Try it — Could you give back exactly the lines below from the one with "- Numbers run" through the one with "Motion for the", without a single picture?

____________________

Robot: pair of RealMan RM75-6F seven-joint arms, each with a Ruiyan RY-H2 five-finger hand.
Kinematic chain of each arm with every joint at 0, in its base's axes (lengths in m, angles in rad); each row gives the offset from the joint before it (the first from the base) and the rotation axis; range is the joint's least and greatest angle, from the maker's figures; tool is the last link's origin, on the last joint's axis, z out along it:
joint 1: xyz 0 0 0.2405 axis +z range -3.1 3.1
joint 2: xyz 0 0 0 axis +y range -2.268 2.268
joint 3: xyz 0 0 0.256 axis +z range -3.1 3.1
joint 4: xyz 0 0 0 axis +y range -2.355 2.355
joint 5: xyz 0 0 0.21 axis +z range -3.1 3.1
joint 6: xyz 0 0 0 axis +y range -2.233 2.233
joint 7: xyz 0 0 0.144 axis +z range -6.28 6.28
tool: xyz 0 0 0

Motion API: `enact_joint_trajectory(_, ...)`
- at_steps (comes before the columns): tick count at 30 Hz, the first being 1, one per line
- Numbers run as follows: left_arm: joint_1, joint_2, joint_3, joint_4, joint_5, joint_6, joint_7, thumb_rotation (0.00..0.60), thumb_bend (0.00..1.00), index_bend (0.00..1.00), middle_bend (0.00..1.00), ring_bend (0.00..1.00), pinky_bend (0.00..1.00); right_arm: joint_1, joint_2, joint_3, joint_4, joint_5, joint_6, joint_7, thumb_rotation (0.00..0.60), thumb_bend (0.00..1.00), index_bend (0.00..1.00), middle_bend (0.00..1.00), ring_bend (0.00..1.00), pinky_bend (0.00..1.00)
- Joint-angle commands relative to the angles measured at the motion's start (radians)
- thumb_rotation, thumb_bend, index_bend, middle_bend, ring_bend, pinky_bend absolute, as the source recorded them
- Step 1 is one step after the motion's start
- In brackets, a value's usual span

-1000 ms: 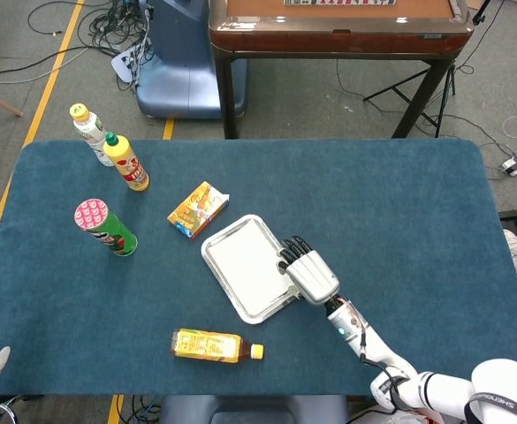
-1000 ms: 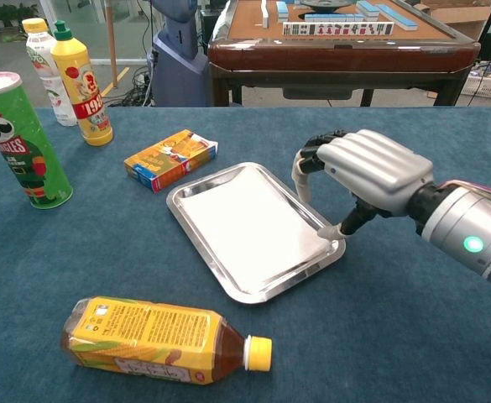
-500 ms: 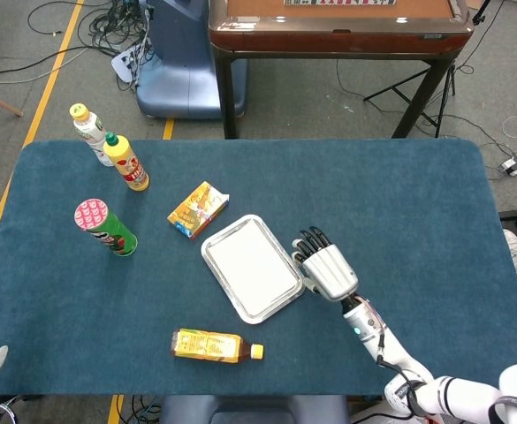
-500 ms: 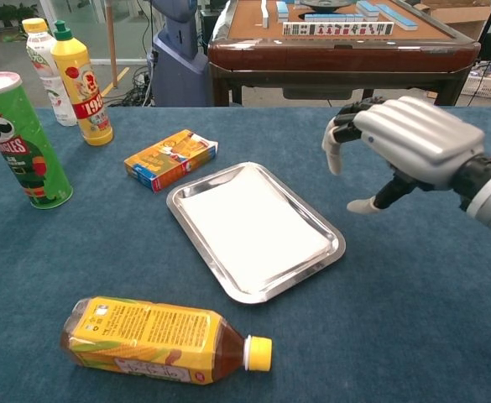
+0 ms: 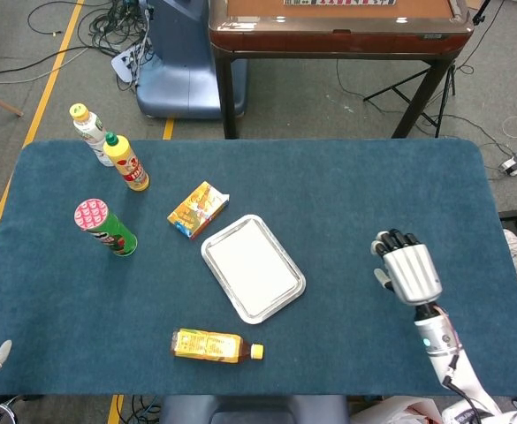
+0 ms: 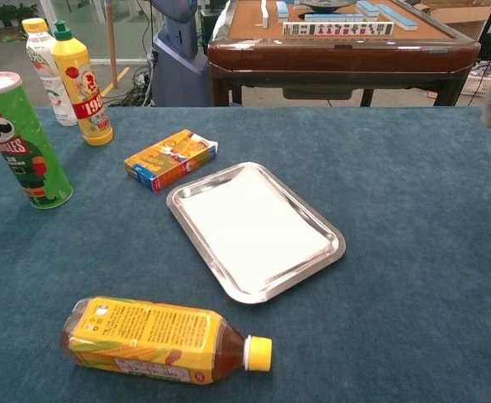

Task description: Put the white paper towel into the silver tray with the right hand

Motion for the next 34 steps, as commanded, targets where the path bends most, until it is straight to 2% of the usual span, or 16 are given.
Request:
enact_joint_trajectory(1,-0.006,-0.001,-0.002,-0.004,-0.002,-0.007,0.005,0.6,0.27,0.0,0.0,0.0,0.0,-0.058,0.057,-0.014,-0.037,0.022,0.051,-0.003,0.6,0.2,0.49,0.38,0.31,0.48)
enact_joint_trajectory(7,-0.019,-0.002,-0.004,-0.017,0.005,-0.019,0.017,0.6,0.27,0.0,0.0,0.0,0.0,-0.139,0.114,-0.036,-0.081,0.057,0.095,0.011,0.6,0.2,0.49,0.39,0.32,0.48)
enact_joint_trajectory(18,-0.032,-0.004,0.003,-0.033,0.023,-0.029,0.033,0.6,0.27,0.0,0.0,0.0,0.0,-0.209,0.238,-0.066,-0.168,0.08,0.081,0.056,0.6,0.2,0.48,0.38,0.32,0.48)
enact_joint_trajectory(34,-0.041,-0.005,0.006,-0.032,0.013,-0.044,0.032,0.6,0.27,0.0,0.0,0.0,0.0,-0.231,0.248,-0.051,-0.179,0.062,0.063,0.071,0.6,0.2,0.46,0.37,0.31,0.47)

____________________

Response to this task —
- Numbers run as follows: left_arm: joint_1, joint_2, joint_3, joint_4, joint_5, joint_6, joint_7, thumb_rotation (0.00..0.60), thumb_bend (0.00..1.00), index_bend (0.00..1.00), middle_bend (0.00..1.00), ring_bend (0.00..1.00), pinky_bend (0.00..1.00); right_arm: joint_1, joint_2, joint_3, joint_4, joint_5, joint_6, joint_7, thumb_rotation (0.00..0.60), thumb_bend (0.00..1.00), index_bend (0.00..1.00), middle_bend (0.00..1.00), ring_bend (0.00..1.00), pinky_bend (0.00..1.00)
- Joint-angle commands relative to the angles measured at the motion's start (radians)
- thumb_rotation, thumb_bend, index_bend, middle_bend, ring_bend, pinky_bend absolute, as the source recorded them
- Step 1 is one step after the motion's start
- In brackets, a value's usual span

-1000 ms: 
-1000 ms: 
-500 ms: 
-500 ms: 
+0 ms: 
+0 ms: 

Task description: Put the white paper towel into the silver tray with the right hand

Motion for the next 34 steps, as commanded, targets where the path bends most, until it is straight to 2% of the usual span, or 16 are given.

This exercise is finished.